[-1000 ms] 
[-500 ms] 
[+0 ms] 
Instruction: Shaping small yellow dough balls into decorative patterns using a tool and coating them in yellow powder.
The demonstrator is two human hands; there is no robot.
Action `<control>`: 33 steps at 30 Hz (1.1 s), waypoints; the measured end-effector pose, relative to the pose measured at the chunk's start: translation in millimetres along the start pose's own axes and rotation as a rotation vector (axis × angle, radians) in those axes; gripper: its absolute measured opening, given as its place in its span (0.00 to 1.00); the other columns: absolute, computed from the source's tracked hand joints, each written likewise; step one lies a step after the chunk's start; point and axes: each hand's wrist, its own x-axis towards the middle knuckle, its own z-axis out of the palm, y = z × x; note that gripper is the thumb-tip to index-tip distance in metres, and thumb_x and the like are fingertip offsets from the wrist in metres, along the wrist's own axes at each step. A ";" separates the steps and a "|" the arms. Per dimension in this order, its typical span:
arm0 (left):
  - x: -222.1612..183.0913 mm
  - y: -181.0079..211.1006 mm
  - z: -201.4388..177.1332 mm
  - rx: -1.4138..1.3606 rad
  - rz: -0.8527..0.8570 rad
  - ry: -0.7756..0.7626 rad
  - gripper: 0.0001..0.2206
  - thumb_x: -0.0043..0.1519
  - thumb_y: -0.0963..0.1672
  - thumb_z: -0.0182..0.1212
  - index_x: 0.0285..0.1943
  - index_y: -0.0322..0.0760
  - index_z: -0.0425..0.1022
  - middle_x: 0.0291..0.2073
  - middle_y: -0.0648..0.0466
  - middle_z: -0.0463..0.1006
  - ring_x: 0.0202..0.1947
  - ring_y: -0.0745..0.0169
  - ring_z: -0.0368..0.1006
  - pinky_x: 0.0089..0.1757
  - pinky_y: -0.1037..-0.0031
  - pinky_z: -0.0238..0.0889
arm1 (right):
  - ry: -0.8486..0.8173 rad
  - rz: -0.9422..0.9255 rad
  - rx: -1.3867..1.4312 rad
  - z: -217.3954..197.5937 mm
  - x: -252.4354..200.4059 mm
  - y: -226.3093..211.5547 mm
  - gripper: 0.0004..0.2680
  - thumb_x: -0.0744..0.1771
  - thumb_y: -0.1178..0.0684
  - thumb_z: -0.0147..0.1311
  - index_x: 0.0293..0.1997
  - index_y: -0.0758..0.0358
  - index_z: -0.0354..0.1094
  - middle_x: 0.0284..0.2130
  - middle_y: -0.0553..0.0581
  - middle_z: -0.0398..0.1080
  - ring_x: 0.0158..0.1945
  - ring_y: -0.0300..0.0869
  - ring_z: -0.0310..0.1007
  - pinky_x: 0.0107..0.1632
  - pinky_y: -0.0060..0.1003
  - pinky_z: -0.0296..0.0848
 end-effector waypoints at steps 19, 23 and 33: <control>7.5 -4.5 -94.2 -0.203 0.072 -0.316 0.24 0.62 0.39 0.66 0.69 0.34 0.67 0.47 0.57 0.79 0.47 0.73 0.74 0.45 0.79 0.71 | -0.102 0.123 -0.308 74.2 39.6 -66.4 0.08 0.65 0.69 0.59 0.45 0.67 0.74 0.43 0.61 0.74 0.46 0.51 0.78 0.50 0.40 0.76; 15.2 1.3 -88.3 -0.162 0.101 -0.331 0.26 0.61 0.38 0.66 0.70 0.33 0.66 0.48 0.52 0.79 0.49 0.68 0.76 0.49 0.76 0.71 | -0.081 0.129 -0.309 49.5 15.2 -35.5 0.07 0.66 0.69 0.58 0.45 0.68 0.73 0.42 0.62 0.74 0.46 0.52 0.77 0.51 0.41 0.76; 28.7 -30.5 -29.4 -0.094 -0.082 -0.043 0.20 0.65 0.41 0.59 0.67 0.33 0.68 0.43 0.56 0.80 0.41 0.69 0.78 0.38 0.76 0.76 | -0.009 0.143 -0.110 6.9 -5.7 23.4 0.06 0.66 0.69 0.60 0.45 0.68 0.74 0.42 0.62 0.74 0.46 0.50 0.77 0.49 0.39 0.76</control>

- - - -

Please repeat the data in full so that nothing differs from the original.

RESULT:
[-1000 ms] 
[-500 ms] 
[+0 ms] 
Instruction: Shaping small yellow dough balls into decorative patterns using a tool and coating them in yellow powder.
The demonstrator is two human hands; there is no robot.
Action `<control>`: 33 steps at 30 Hz (1.1 s), waypoints; the measured end-effector pose, relative to the pose measured at the chunk's start: translation in millimetres along the start pose's own axes and rotation as a rotation vector (axis × angle, radians) in those axes; gripper: its absolute measured opening, given as its place in its span (0.00 to 1.00); the other columns: absolute, computed from the source's tracked hand joints, each written likewise; step one lies a step after the chunk's start; point and axes: each hand's wrist, its own x-axis towards the middle knuckle, its own z-axis out of the palm, y = z × x; note that gripper is the thumb-tip to index-tip distance in metres, and thumb_x and the like are fingertip offsets from the wrist in metres, along the wrist's own axes at each step. A ";" separates the steps and a "|" the arms. Per dimension in this order, its typical span:
arm0 (left):
  - x: -222.1612..183.0913 mm
  - y: -181.0079..211.1006 mm
  - z: -201.4388..177.1332 mm
  - rx: -1.4138..1.3606 rad
  - rz: -0.8527..0.8570 rad
  - ry: -0.7756..0.7626 rad
  - gripper: 0.0001..0.2206
  - thumb_x: -0.0043..0.1519
  - thumb_y: -0.0963..0.1672
  - thumb_z: -0.0182..0.1212
  - index_x: 0.0285..0.1943
  - index_y: -0.0322..0.0760
  - index_z: -0.0425..0.1022
  - middle_x: 0.0291..0.2073
  - middle_y: -0.0648..0.0466
  - middle_z: -0.0463..0.1006
  - ring_x: 0.0202..0.1947
  - ring_y: -0.0745..0.0169
  - ring_z: -0.0368..0.1006
  - pinky_x: 0.0089..0.1757
  - pinky_y: -0.1037..-0.0031
  - pinky_z: -0.0238..0.0889
arm1 (right):
  - ry: -0.8486..0.8173 rad
  - rz: -0.9422..0.9255 rad
  - rx: -1.3867..1.4312 rad
  - z: -217.3954..197.5937 mm
  - x: -252.4354..200.4059 mm
  - y: -226.3093..211.5547 mm
  - gripper: 0.0004..0.2680
  - thumb_x: -0.0744..0.1771
  - thumb_y: -0.1178..0.0684
  - thumb_z: -0.0147..0.1311
  - index_x: 0.0293..0.1997
  - index_y: -0.0758..0.0358
  - index_z: -0.0354..0.1094
  - middle_x: 0.0284..0.2130
  - middle_y: -0.0553..0.0581
  - middle_z: -0.0398..0.1080
  - ring_x: 0.0158..0.1945
  - ring_y: -0.0300..0.0869
  - ring_z: -0.0310..0.1007
  - pinky_x: 0.0107..0.1632
  - pinky_y: -0.0060..0.1003
  - pinky_z: -0.0296..0.0848
 end-effector waypoints at steps 19, 23 and 33: <control>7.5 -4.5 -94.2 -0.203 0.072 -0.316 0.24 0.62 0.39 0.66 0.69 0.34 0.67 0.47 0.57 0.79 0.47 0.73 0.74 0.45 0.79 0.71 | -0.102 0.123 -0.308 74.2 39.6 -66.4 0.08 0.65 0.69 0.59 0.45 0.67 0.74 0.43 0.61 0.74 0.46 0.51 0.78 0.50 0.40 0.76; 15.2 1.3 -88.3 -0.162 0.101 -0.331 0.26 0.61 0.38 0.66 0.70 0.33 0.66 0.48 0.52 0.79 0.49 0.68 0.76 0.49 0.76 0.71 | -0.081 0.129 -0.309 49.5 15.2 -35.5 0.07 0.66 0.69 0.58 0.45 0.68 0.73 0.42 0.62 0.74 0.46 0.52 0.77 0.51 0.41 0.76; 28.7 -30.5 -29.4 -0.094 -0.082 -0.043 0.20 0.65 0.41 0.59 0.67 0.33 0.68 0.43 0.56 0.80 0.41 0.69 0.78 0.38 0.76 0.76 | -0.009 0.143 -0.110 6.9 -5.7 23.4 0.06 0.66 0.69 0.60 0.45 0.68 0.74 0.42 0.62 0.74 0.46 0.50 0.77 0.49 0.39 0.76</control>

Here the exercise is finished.